Bastava quitar a dívida e acabava o litígio. Ele me procurou
indignado porque o ato judicial se referia a ele como réu. Ele
repetia: “Como réu? Não cometi nenhum crime e vou pagar a dívida,
como ele me chama de réu? O credor não me ligou, não recebi
cobrança e agora virei réu? Não sou criminoso!”. O mais difícil
foi explicar-lhe que não se lhe imputava crime algum. Mas, o termo
réu, naquela citação, já lhe colocava em situação difícil, ao
menos em sua visão do caso.
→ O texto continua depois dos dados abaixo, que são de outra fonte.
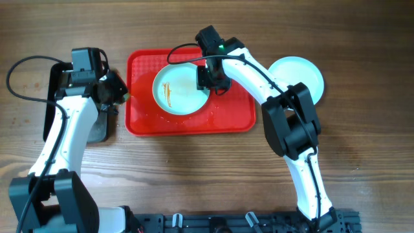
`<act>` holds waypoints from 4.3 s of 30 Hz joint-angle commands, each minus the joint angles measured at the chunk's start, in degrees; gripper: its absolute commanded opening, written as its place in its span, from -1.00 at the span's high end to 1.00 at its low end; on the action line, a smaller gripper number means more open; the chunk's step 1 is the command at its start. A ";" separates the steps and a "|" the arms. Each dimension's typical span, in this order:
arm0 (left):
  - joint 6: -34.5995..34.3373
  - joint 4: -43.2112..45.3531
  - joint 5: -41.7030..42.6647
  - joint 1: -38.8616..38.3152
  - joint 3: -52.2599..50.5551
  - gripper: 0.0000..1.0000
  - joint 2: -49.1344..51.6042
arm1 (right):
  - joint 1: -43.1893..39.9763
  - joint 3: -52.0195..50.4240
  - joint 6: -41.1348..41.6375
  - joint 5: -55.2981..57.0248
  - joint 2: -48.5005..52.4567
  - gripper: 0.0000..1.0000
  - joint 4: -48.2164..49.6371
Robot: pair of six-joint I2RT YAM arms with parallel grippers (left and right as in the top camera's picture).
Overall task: Clean dirty plates on tray and stack at the side
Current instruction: 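Grasp the last plate rim on the red tray with the right gripper, then scrub the tilted last plate with the sponge in the left gripper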
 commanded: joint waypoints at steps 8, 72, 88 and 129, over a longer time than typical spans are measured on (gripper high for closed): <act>5.42 5.09 8.87 0.02 0.22 0.92 0.31 | -0.07 -0.44 -1.03 -1.01 1.20 0.86 1.36; 6.27 26.71 -5.09 -16.24 0.22 0.92 23.04 | -0.07 -1.57 -0.96 -6.08 1.64 0.91 0.72; 6.25 17.14 1.22 -16.44 0.22 0.92 23.02 | -0.07 -1.57 -0.98 -6.08 1.64 0.91 1.14; 0.74 -9.31 29.88 -5.14 16.39 0.92 22.99 | -0.09 -1.55 -1.01 -7.30 1.64 0.91 2.73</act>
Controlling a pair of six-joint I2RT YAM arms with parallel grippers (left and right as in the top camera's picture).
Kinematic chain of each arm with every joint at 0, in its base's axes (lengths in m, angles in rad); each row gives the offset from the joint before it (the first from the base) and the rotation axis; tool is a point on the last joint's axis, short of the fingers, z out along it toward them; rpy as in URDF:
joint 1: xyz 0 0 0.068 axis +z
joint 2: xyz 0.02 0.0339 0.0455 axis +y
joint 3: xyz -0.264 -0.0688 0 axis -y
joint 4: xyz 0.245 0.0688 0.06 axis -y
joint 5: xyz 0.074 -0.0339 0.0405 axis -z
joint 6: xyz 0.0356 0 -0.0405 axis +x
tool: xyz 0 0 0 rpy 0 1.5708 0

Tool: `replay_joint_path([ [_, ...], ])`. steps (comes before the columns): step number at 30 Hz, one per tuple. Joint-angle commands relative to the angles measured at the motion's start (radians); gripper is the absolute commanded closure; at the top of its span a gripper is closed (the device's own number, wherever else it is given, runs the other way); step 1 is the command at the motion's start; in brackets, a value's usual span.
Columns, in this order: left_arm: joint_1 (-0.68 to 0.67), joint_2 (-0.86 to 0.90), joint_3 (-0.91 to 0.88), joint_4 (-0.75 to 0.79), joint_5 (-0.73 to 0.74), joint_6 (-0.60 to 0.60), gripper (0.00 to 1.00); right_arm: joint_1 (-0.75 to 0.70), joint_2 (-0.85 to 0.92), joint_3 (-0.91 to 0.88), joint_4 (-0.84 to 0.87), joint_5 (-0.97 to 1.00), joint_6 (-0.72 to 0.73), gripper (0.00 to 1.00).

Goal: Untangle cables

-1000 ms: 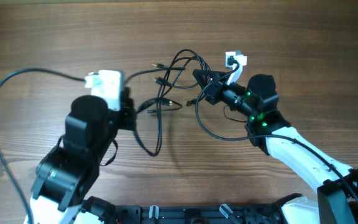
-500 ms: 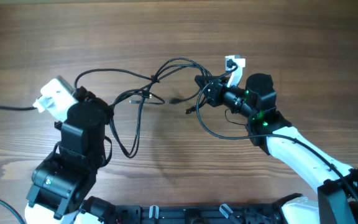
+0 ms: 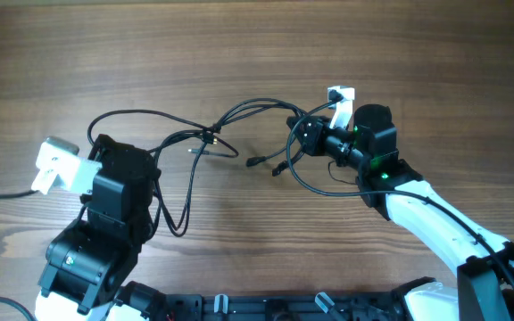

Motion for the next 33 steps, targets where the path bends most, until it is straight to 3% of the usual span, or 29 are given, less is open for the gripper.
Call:
replay_joint_path([
  [1,0.005,-0.014,0.014,0.019,0.000,-0.311,0.96,-0.031,-0.010,0.002,-0.019,0.107,0.010,0.96],
  [6,0.005,0.043,0.014,0.129,0.389,-0.319,0.96,-0.030,-0.010,0.002,-0.011,0.107,0.011,0.96],
  [9,0.005,0.098,0.014,0.163,0.513,-0.320,0.96,-0.031,-0.009,0.002,-0.012,0.107,0.005,0.96],
  [17,0.046,0.135,0.014,0.157,0.395,-0.319,0.95,-0.031,-0.009,0.002,-0.087,0.135,-0.041,0.96],
  [25,0.204,0.130,0.014,-0.094,0.142,-0.320,0.85,-0.031,-0.009,0.002,-0.094,0.152,-0.041,0.96],
  [30,0.318,0.130,0.014,-0.187,0.141,-0.319,0.77,-0.031,-0.009,0.002,-0.093,0.152,-0.041,0.96],
  [33,0.346,0.130,0.014,-0.192,0.211,-0.261,0.66,-0.031,-0.009,0.002,-0.093,0.152,-0.041,0.96],
])
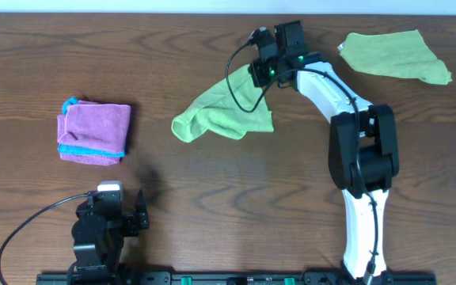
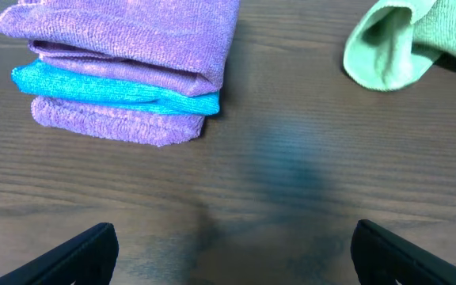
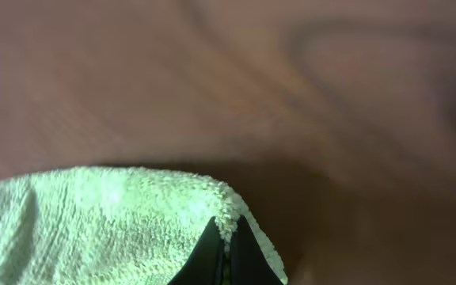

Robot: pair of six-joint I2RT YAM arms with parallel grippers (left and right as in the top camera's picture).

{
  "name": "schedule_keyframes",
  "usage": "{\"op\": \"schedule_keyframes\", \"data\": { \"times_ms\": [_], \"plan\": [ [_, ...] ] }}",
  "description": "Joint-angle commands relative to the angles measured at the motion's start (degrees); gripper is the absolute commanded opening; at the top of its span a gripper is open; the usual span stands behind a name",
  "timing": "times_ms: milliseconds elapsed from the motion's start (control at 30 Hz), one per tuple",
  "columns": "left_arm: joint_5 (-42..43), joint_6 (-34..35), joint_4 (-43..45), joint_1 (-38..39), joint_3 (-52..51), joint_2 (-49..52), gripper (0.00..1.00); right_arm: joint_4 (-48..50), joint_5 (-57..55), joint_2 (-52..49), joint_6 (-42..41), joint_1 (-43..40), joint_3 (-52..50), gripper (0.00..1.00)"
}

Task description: Fold the cloth

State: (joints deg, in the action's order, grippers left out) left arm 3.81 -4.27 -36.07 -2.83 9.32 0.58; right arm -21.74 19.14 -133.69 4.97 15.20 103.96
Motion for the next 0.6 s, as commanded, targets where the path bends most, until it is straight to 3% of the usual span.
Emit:
{"op": "schedule_keyframes", "data": {
  "times_ms": [0,567],
  "plan": [
    [-0.8,0.5,-0.2,0.2,-0.3,-0.4,0.95,0.8,-7.6,-0.9,-1.7,-0.8,3.8,0.01],
    [-0.8,0.5,-0.2,0.2,-0.3,-0.4,0.95,9.1,-19.1,-0.9,-1.7,-1.8,6.6,0.03]
  ]
}}
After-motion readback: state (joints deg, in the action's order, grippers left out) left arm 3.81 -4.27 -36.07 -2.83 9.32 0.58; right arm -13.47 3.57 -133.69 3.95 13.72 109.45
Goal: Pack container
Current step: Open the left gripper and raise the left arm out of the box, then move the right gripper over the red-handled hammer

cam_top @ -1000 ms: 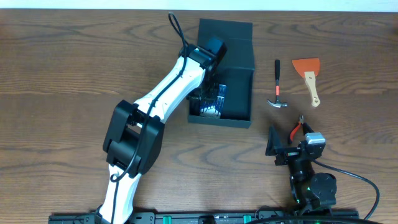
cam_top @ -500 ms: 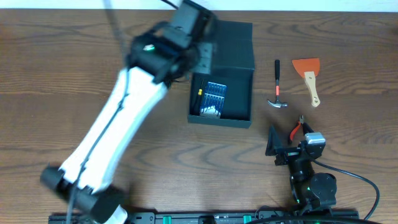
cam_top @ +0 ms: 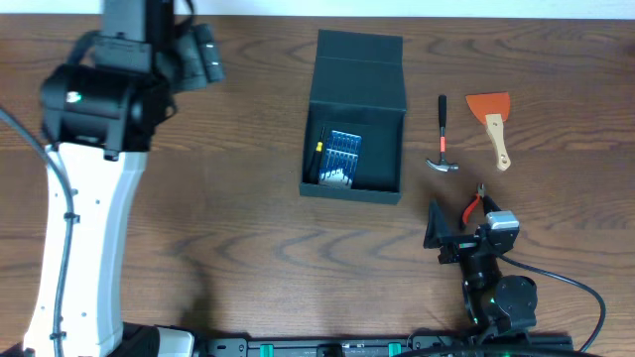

Veja, estamos falando de uma pessoa
esclarecida. O exemplo mostra como, para o senso comum, o fato de
alguém ser réu já lhe impõe uma mácula. É dentro desse
contexto que o juiz precisa analisar o recebimento de uma denúncia.
Não é à toa que a lei processual penal passou a exigir
recentemente que, antes do recebimento da denúncia pelo juiz, o
acusado seja intimado para se defender. Por que se passou a exigir
isso? Exatamente pelo sentido de desvalor que vem acompanhado do ato
de recebimento da denúncia.
ConJur
— É por isso que muitas denúncias no STF são consideradas
ineptas?
Toffoli
— Chegam ao Supremo muitas denúncias de natureza objetiva. Por
exemplo, um prefeito assina determinado convênio, há um desvio e
ele é denunciado apenas por ter assinado o convênio. Se há um
desvio na execução do convênio, é necessário verificar quais
foram os sujeitos responsáveis por aquele desvio. O fato de alguém
ser imputado apenas pela ocupação de um cargo é um exemplo típico
da famigerada responsabilidade objetiva, utilizada geralmente por
regimes de força. Há uma teoria do Direito Penal que é a do domínio
do fato. “Ah, o cidadão tinha o domínio do fato”. O Código
Penal brasileiro adotou a necessidade de individualização das
condutas. Por isso, eu considero não ser a teoria do domínio do
fato adequada ao sistema penal e processual penal brasileiro.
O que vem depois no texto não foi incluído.